В отличие от своих американских cousines, француженка не прячется под скрывающей бедра туникой. Она демонстрирует то, чем обладает: бедра, животик и все остальное. А если даже ей некомфортно в своем теле, скорее всего, она не будет садиться на драконовскую диету и сообщать всему миру о количестве потребляемых ею калорий и сброшенных килограммов. Она спокойно внесет поправки в свой рацион и будет работать над телом без лишнего шума. И хотя ее мир действительно обязывает ее быть в форме (тучность – один из первых пунктов в списке того, что ненавидят французы, вместе с налогами и прочими признаками непозволительного излишества), вес – это личное дело каждого, это ее личное дело и не тема для разговоров. Вот почему вы скорее услышите, как француженки обсуждают философские обоснования нового артхаусного фильма, а не сравнивают достоинства зональной диеты и диеты Аткинса.
Воспитание сексуальности
Только после рождения во Франции моего первого ребенка я начала осознавать почти неуловимые, всепроникающие влияния, которые оказывают воздействие на образ мыслей француженки. Например, то, что ее восприятие собственного тела не лепится и не обжигается в печах пуританизма (она же принадлежит к латинской культуре, помните об этом?). Или то, что она растет без единственного общепринятого стандарта красоты. Или то, что в ее стране Барби никогда не была королевой красоты.

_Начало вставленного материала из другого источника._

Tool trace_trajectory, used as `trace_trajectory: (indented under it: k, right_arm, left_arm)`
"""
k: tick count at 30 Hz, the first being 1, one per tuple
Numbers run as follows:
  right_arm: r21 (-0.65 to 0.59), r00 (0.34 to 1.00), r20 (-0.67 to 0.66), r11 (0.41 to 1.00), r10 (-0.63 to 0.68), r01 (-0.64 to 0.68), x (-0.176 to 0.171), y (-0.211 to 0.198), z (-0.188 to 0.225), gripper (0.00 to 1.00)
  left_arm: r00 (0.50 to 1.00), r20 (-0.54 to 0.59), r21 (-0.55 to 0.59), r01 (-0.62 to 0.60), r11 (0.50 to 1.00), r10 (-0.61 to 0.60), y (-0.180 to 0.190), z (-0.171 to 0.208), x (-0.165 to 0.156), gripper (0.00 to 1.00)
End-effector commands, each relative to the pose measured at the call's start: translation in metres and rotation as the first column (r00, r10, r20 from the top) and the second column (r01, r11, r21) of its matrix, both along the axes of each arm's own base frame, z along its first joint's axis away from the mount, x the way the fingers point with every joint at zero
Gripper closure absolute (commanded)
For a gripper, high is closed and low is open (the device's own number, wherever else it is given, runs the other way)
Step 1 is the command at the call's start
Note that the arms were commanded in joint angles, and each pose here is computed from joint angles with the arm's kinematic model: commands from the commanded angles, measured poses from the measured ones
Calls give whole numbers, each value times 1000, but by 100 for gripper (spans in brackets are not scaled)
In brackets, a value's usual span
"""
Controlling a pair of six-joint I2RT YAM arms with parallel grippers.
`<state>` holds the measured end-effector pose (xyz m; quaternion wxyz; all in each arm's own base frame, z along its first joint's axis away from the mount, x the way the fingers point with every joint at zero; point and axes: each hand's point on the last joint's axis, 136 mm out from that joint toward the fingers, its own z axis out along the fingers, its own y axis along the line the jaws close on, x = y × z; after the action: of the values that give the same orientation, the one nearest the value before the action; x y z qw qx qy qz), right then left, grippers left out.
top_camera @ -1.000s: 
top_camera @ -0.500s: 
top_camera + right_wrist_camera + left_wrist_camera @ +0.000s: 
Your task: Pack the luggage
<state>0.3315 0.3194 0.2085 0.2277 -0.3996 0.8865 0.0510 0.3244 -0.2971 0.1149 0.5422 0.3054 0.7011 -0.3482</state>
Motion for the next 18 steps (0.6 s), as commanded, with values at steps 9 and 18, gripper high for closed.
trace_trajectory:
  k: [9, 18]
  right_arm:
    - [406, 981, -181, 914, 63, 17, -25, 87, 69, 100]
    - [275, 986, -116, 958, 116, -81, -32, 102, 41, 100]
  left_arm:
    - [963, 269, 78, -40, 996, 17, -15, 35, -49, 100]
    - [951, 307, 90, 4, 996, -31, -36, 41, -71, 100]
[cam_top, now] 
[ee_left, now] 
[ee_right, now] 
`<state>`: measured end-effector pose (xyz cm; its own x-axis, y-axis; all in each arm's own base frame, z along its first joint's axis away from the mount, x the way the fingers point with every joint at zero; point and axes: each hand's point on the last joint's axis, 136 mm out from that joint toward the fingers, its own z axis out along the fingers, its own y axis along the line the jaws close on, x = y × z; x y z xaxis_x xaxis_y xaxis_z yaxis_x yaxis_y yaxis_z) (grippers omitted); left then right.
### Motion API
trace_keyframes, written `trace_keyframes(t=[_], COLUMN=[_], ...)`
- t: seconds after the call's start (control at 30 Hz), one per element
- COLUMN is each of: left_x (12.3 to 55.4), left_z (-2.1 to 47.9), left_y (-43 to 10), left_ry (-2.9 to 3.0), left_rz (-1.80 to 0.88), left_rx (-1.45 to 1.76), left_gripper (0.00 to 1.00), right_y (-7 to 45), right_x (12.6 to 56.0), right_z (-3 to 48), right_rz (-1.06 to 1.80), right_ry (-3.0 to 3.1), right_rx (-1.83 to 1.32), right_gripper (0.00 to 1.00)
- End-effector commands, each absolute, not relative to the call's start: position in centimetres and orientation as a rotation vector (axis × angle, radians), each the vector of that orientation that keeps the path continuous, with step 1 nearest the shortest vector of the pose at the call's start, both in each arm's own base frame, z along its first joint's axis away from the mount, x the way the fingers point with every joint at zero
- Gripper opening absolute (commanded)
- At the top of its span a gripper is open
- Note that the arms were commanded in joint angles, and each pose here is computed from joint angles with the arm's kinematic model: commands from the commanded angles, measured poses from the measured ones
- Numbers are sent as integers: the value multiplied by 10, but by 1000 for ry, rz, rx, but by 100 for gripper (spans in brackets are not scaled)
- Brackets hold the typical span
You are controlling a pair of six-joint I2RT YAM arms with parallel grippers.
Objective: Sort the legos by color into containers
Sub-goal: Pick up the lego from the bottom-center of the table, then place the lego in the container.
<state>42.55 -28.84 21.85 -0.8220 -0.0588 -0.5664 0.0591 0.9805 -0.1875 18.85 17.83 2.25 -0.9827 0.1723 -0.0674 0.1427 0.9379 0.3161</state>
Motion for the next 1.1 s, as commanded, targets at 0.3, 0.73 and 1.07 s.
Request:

Француженка растет в культуре почти восторженного восприятия человеческого тела – не только в стенах музеев, но и в повседневной жизни, везде, во всем многообразии мелких деталей – и на вполне прозаическом отношении к телу, формирующем ее представление о себе в самых главных аспектах. Она растет, играя с анатомически точными куклами. (Даже с анатомически точными куклами-мальчиками. Точная копия реальности! Почему бы и нет?) В некоторых французских общественных бассейнах общие раздевалки, и это никого не побуждает к публичной демонстрации наготы, лишь вызывает невозмутимое любопытство или безразличие. А тактильный физический контакт – это часть французского повседневного опыта на самом базовом уровне: привычные французские приветствия – это, конечно же, краткое мгновение физической близости в форме двух или иногда четырех поцелуев. (Что касается поцелуев: первоклассник Жан Мишель может поцеловать в губы свою одноклассницу Клодетту, и за это его не отчислят из школы. «Для детей это вполне естественно, – объясняет директор школы, в которой учится наш сын. – Если запрещать им делать то, что естественно, они займутся этим позже, но каким-нибудь неестественным, извращенным способом».)
МАРИАННА
За то, что стала бесстрашным, полуобнаженным символом Французской Республики. Ее неизменно изображают на всем – от национальной валюты до школьных учебников – с патриотически открытой грудью. Самое известное изображение Марианны – на картине Делакруа «Свобода, ведущая народ», и уже много лет знаменитые француженки, включая Брижит Бардо и Катрин Денев, представляют ее в этом образе. Недавно во Франции проголосовали за то, чтобы Марианну представляла топ-модель Летиция Каста, потому что (по словам французского мэра) «она очевидно обладает самым прекрасным бюстом». Каста, которая однажды заявила, что ее грудь была взращена на сливочном масле и сметане, с волнением согласилась представлять этот бесценный национальный символ. «Воплощать собой Францию, свободу и определенное представление о том, какой должна быть женщина, – это чертовски большая ответственность», – сказала она. (Кроме шуток!)
«Они (французы) удивляются нашему страху собственного тела, и привыкли открыто и не конфузясь рассказывать анекдоты, над которыми англосаксы похихикали бы тайком и с извинениями».
Голая правда
Французской культуре присуще всеобщее индифферентное отношение к наготе. Возьмем, к примеру, мой первый визит к французскому гинекологу. Офис моего гинеколога располагался в пышном особняке XVIII века в самом сердце квартала Марэ (таково особое очарование жизни во Франции). Врач – приятная, подтянутая женщина – пригласила меня присесть и после нескольких минут разговора попросила раздеться и лечь на стол. «На стол?» – переспросила я. «Oui, – ответила она, указывая на стол для осмотра пациентов в дальнем углу ее кабинета, который я вначале не заметила. – La table».